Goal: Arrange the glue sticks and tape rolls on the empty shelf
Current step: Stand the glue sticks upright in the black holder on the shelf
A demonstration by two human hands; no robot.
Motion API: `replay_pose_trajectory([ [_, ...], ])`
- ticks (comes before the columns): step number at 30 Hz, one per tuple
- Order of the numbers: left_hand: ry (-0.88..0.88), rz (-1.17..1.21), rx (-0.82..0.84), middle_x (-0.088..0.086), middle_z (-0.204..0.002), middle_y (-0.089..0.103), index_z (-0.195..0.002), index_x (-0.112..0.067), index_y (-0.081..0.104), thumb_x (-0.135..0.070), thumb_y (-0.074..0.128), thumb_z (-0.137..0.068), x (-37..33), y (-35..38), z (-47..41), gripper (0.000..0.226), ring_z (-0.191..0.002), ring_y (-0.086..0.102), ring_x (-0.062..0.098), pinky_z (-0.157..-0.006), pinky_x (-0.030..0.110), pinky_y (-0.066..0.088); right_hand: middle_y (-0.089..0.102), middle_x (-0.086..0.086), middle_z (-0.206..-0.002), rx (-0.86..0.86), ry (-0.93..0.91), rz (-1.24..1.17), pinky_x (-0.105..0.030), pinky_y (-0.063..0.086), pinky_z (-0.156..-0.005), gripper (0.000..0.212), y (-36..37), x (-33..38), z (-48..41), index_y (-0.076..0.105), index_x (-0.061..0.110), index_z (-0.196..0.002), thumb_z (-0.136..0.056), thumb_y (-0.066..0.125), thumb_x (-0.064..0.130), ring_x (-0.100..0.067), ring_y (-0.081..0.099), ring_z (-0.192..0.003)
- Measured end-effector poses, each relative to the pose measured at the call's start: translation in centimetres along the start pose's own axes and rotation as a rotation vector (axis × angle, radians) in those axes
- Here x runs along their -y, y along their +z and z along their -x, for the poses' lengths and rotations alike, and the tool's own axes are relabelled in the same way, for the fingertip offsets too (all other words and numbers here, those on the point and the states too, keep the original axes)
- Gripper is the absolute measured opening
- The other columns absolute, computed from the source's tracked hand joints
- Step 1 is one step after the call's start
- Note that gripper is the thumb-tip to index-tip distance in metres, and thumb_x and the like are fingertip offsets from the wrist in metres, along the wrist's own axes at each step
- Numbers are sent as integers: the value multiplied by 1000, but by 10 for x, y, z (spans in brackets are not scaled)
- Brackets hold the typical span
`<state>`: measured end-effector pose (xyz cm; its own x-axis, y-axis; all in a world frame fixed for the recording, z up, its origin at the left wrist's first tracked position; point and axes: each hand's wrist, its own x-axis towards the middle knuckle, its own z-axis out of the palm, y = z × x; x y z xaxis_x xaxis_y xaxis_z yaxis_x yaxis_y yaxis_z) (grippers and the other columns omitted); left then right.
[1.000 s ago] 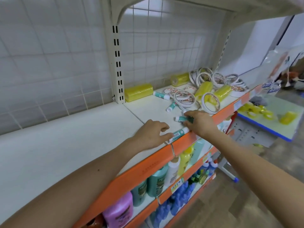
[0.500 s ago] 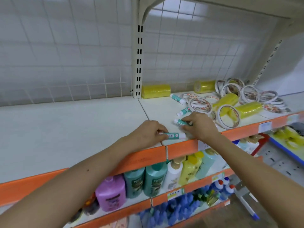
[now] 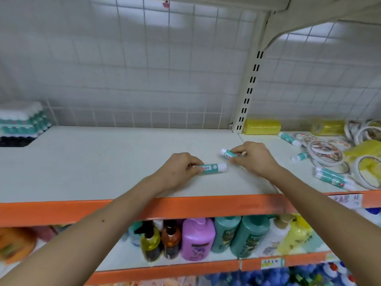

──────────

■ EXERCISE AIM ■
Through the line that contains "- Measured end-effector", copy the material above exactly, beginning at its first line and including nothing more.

■ ANSWER ■
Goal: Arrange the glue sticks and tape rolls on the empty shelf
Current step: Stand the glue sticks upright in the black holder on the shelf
A demonstration by two human hands; no robot.
Motion API: `replay_pose_trajectory([ [_, ...], ])`
- ticks (comes before the columns): step number at 30 Hz, one per tuple
- Order of the numbers: left_hand: ry (-0.88..0.88), rz (-1.17..1.21), rx (-0.82..0.84), middle_x (-0.088..0.086), middle_z (-0.204..0.002), middle_y (-0.089..0.103), index_z (-0.195..0.002), index_x (-0.112..0.067), index_y (-0.081..0.104), thumb_x (-0.135..0.070), thumb_y (-0.074..0.128), thumb_z (-0.137..0.068), x (-37..33), y (-35..38), z (-47..41), gripper (0.000..0.226), ring_z (-0.191..0.002), ring_y (-0.086..0.102), ring_x (-0.062..0.098), pinky_z (-0.157..-0.006), pinky_x (-0.030..0.110), pinky_y (-0.066..0.088); right_hand: middle_y (-0.089..0.102), middle_x (-0.086..0.086), middle_z (-0.206..-0.002), rx (-0.86..0.86), ry (-0.93..0.91), rz (-1.24..1.17), pinky_x (-0.105..0.030), pinky_y (-0.063..0.086), pinky_z (-0.156..-0.005), gripper (0.000..0.212), y (-36..37), x (-33..38), z (-48..41), index_y (-0.076..0.105), index_x (-0.061..0.110), index_z (-0.196..0.002), thumb_z (-0.136..0.056), thumb_y (-0.066..0.125), thumb_x (-0.064..0.130), ring_x (-0.100..0.067), ring_y (-0.081..0.099), ring_z (-0.192..0.003)
- Measured end-effector poses, each relative to the pose measured at the call's start: translation in centimetres along the start pose's own axes and rotation as a rotation vector (axis × angle, radians) in those axes

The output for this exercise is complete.